(Source material)
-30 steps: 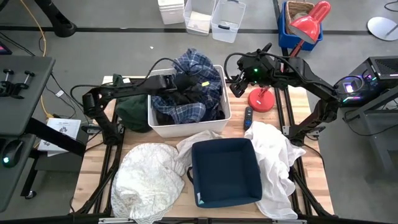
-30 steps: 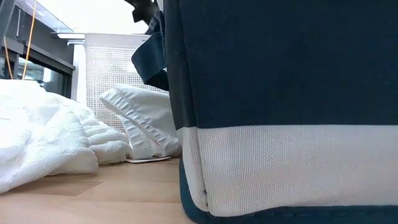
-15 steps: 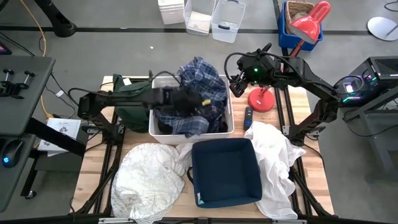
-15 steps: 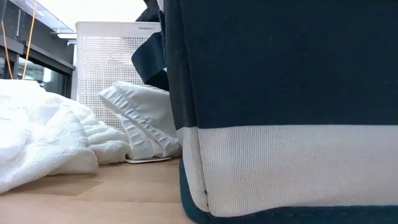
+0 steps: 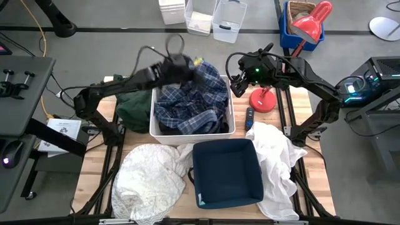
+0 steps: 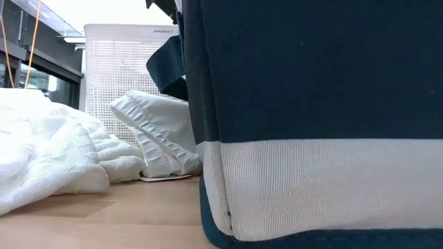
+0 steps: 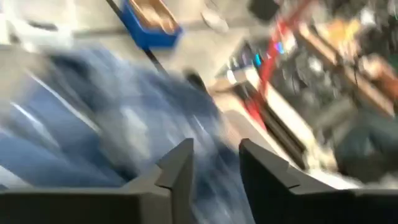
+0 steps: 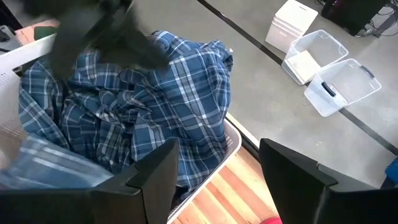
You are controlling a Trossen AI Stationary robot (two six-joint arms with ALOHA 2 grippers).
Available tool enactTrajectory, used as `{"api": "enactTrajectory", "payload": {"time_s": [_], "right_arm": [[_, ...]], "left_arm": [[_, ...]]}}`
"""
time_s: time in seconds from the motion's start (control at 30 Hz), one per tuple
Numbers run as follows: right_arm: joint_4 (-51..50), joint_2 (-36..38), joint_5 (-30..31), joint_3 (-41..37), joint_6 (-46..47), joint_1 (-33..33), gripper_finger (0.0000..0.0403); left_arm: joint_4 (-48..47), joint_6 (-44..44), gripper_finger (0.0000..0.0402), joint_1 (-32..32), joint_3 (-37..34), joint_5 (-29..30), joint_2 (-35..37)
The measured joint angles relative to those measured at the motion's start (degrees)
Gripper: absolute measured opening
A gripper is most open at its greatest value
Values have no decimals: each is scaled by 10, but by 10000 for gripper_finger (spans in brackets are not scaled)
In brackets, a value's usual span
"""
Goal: Sort clothes
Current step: Put the blue polo into the white laundry bin
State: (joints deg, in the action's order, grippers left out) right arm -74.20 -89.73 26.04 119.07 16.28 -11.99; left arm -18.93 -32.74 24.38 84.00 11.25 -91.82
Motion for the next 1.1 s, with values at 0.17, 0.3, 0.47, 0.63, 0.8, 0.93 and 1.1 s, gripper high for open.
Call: {"api": "enactTrajectory", "payload": {"time_s": [0.17, 0.3, 0.47, 0.63, 0.8, 0.93, 1.1], "right_arm": [[-1, 0, -1, 0, 16, 0, 220], [-1, 0, -9, 0, 20, 0, 220], [-1, 0, -13, 0, 39, 0, 220], [0, 0, -13, 0, 43, 0, 220], [9, 0, -15, 0, 48, 0, 220], [7, 0, -20, 0, 63, 0, 220], [7, 0, -23, 0, 77, 0, 220]], "left_arm": [[13, -45, 168, 106, -1, -68, -29], [11, -77, 192, 175, 0, -123, -48], [-17, -102, 210, 231, -1, -125, -65], [-29, -130, 209, 258, 0, -172, -97], [-35, -146, 178, 253, 0, -200, -151], [-27, -125, 107, 241, 0, -175, -173], [-57, -112, 11, 238, 0, -98, -185]]}}
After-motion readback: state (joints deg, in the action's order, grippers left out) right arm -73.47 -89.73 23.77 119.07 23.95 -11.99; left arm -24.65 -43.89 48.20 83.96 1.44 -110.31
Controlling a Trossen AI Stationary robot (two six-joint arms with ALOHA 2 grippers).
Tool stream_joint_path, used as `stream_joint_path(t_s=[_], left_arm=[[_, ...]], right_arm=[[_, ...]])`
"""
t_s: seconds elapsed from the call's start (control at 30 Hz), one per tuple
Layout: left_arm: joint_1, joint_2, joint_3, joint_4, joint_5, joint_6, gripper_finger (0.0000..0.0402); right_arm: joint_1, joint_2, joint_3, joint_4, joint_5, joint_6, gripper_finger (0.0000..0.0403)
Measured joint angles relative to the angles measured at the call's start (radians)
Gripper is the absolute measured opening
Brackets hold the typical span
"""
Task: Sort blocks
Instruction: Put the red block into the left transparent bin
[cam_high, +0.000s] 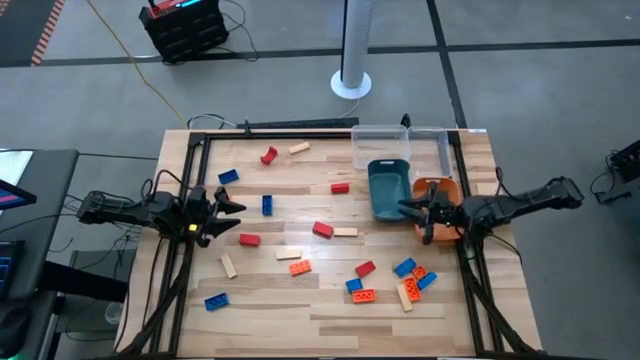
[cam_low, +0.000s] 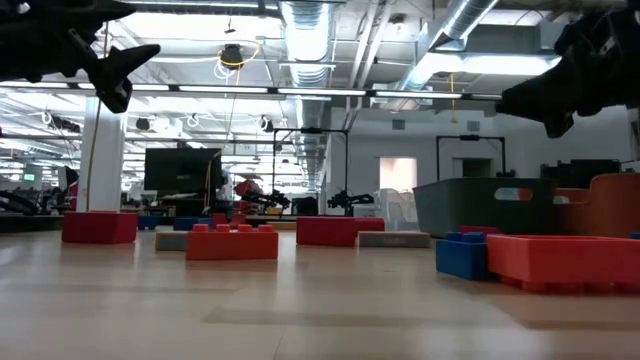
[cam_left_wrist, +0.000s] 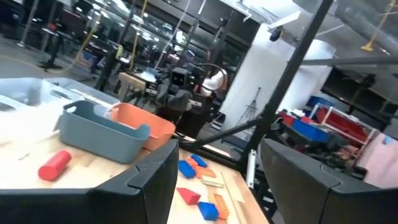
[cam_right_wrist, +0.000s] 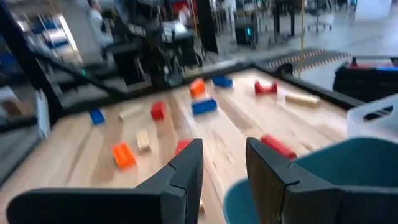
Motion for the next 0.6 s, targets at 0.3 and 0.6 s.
stream_joint_path(t_s=[0.3,0.6], left_arm=[[0.000,0.000,0.001,0.058,0.054,0.225,0.0221],[0.005,0.010,0.036,-0.056,-0.091,0.426,0.0221]], right_arm=[[0.052,0.511,0.255,-0.057,0.008,0.012,0.0128],[0.007,1.132,0.693,-0.306,-0.010,-0.028,0.0190]])
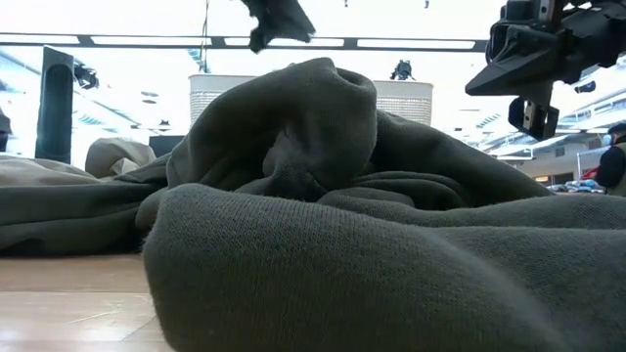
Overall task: Sort clothes
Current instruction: Put the black sweatshirt into the white laundry bin
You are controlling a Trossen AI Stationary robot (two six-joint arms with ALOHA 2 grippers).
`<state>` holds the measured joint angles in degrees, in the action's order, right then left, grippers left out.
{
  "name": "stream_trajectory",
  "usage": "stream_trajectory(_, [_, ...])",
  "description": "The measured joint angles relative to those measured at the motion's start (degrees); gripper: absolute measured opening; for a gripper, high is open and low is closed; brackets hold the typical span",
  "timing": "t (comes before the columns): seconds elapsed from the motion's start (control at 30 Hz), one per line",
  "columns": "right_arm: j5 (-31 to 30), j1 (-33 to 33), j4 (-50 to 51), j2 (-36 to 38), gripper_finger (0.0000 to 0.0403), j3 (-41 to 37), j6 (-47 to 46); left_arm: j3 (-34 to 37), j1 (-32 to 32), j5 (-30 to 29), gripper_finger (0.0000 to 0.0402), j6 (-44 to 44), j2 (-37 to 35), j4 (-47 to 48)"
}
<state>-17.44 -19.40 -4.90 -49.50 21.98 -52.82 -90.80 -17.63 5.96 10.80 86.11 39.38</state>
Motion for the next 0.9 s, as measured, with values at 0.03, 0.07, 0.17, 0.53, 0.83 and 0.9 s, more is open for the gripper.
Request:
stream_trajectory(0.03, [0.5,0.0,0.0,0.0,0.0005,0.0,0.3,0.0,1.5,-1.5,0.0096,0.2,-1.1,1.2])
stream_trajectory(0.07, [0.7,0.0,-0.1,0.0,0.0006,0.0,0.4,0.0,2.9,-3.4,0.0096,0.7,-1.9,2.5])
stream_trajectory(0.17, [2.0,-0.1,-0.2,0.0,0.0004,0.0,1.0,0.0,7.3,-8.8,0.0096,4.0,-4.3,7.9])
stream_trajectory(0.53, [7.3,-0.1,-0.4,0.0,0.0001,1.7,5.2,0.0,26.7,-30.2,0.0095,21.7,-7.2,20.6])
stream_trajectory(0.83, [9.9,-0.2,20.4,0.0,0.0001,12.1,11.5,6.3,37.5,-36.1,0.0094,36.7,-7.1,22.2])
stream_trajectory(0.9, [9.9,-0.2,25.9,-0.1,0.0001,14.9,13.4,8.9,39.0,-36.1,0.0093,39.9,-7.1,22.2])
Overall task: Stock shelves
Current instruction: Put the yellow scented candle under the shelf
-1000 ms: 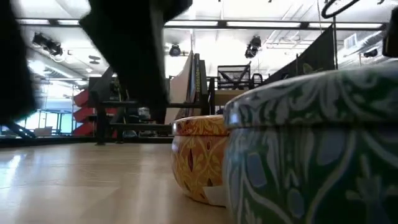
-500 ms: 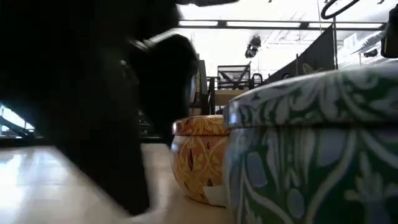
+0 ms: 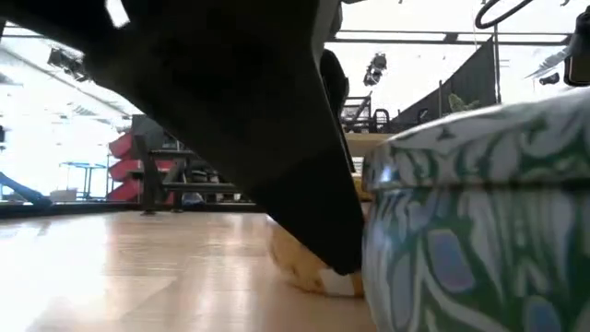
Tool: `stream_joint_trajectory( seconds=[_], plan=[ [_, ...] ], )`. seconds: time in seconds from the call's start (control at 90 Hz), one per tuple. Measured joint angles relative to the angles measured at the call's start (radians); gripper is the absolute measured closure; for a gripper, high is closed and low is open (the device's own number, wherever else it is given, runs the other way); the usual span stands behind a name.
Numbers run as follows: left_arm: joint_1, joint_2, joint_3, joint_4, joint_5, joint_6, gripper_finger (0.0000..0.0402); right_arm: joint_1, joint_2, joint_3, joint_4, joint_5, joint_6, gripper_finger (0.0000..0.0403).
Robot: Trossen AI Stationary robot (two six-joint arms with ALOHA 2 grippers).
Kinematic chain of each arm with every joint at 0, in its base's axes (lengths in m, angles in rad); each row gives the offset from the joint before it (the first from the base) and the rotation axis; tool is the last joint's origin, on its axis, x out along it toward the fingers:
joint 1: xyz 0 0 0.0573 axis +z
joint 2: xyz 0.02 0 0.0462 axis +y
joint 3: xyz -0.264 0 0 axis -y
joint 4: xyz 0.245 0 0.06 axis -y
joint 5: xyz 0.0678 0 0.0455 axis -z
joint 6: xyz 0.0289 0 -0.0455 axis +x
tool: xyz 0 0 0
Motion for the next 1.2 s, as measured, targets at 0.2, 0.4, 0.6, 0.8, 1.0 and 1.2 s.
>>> stream_joint_trajectory(
  seconds=[0.2, 0.4, 0.6, 0.8, 1.0, 1.2],
  plan=[
    [0.024, -0.002, 0.022, -0.117, -0.059, -0.012, 0.0137, 0.000, 0.000, 0.000, 0.004, 0.000, 0.000, 0.0359],
    [0.088, 0.003, 0.150, -0.334, -0.162, -0.012, 0.0137, 0.019, -0.023, 0.000, -0.028, 0.000, 0.075, 0.0361],
    [0.210, 0.000, 0.223, -0.255, -0.174, 0.050, 0.0137, 0.094, -0.128, 0.000, -0.156, 0.005, 0.172, 0.0364],
    [0.332, 0.020, 0.223, -0.001, -0.095, 0.075, 0.0137, 0.197, -0.247, 0.000, -0.192, 0.173, 0.226, 0.0364],
    [0.421, 0.090, 0.222, 0.181, -0.074, 0.070, 0.0120, 0.254, -0.281, 0.000, -0.175, 0.349, 0.231, 0.0364],
    [0.482, 0.142, 0.222, 0.204, -0.046, -0.002, 0.0116, 0.249, -0.244, 0.000, -0.156, 0.347, 0.233, 0.0364]
  ],
)
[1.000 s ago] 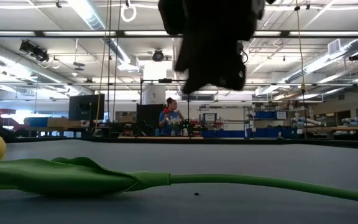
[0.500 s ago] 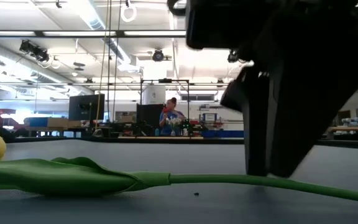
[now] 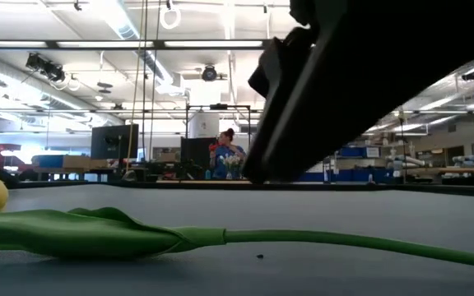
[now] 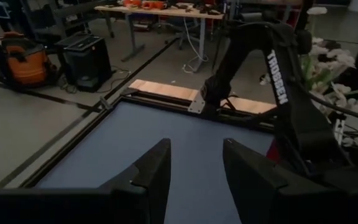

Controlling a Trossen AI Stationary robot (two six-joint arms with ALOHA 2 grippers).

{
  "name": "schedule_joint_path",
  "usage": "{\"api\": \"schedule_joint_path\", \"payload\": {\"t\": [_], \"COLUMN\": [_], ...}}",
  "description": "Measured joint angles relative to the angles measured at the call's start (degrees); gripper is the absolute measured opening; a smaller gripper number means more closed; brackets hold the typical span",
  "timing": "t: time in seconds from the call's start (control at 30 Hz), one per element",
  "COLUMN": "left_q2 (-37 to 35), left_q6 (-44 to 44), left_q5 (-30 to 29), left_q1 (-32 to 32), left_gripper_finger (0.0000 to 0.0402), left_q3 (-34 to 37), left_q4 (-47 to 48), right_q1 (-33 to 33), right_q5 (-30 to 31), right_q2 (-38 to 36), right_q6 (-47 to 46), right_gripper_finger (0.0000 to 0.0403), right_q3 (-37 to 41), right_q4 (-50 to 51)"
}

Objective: Sort flowers into vase by color
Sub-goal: Put the yellow tulip into the transparent vase

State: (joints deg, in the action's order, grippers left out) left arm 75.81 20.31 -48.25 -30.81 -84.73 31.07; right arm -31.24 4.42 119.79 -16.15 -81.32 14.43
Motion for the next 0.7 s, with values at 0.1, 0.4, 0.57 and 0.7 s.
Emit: {"api": "schedule_joint_path", "payload": {"t": [0.1,0.4,0.57,0.7], "left_q2": [0.0,0.0,0.0,0.0], "left_q6": [0.1,0.1,0.1,0.1], "left_q5": [0.0,2.2,2.4,2.9], "left_q1": [0.5,3.0,3.4,4.1], "left_gripper_finger": [0.015,0.015,0.015,0.015], "left_q3": [0.0,0.0,0.0,0.0], "left_q4": [-0.4,-1.4,-3.1,-3.1], "right_q1": [0.0,-0.1,-0.2,0.6], "right_q5": [1.9,-2.8,0.1,0.3], "right_q2": [0.9,4.6,5.3,4.8], "right_q6": [1.9,7.3,7.8,7.8], "right_gripper_finger": [0.0139,0.0139,0.0115,0.0043], "right_q3": [0.0,-0.2,-0.3,-0.2], "right_q4": [-0.4,-1.9,-0.5,-0.6]}}
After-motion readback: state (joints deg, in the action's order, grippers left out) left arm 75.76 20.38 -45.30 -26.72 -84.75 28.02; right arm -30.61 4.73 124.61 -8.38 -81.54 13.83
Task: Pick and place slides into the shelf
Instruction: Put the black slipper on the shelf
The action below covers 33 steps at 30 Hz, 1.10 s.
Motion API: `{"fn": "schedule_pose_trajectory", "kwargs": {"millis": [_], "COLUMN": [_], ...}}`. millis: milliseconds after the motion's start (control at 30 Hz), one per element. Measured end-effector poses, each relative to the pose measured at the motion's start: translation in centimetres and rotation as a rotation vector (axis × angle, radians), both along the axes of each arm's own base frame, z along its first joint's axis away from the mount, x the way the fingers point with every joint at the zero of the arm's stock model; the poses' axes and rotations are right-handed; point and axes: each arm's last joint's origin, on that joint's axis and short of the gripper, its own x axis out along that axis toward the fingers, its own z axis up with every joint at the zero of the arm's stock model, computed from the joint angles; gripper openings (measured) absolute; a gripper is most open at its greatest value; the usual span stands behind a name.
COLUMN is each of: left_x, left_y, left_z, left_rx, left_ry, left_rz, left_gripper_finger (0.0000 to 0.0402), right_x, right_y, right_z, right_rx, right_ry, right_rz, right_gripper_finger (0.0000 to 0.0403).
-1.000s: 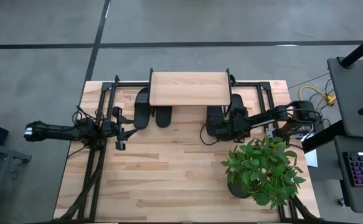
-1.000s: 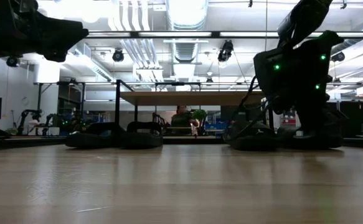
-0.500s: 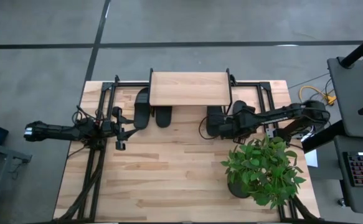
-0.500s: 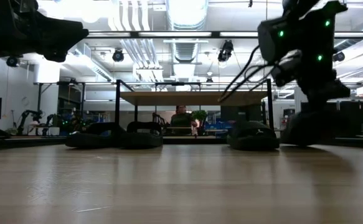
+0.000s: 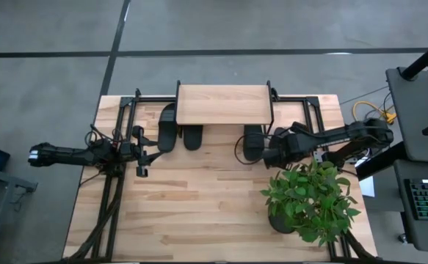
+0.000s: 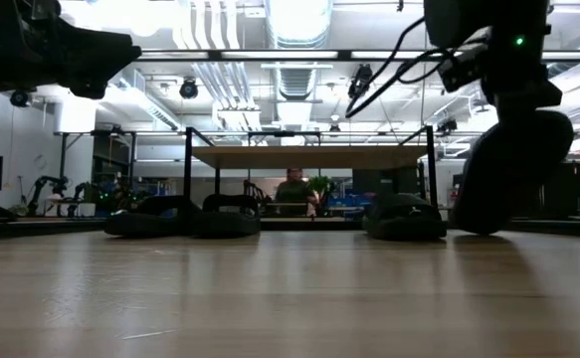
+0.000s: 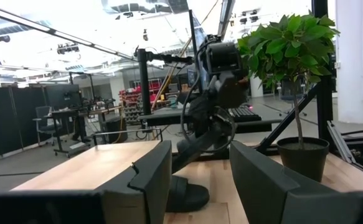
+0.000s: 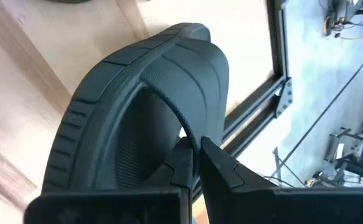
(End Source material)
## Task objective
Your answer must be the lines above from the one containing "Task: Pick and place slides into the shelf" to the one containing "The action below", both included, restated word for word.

## Reply to the task
Task: Pick and place slides into the shelf
Instruction: Put the black slipper on the shelf
The action below covers 33 steps at 30 Hz, 1.10 s.

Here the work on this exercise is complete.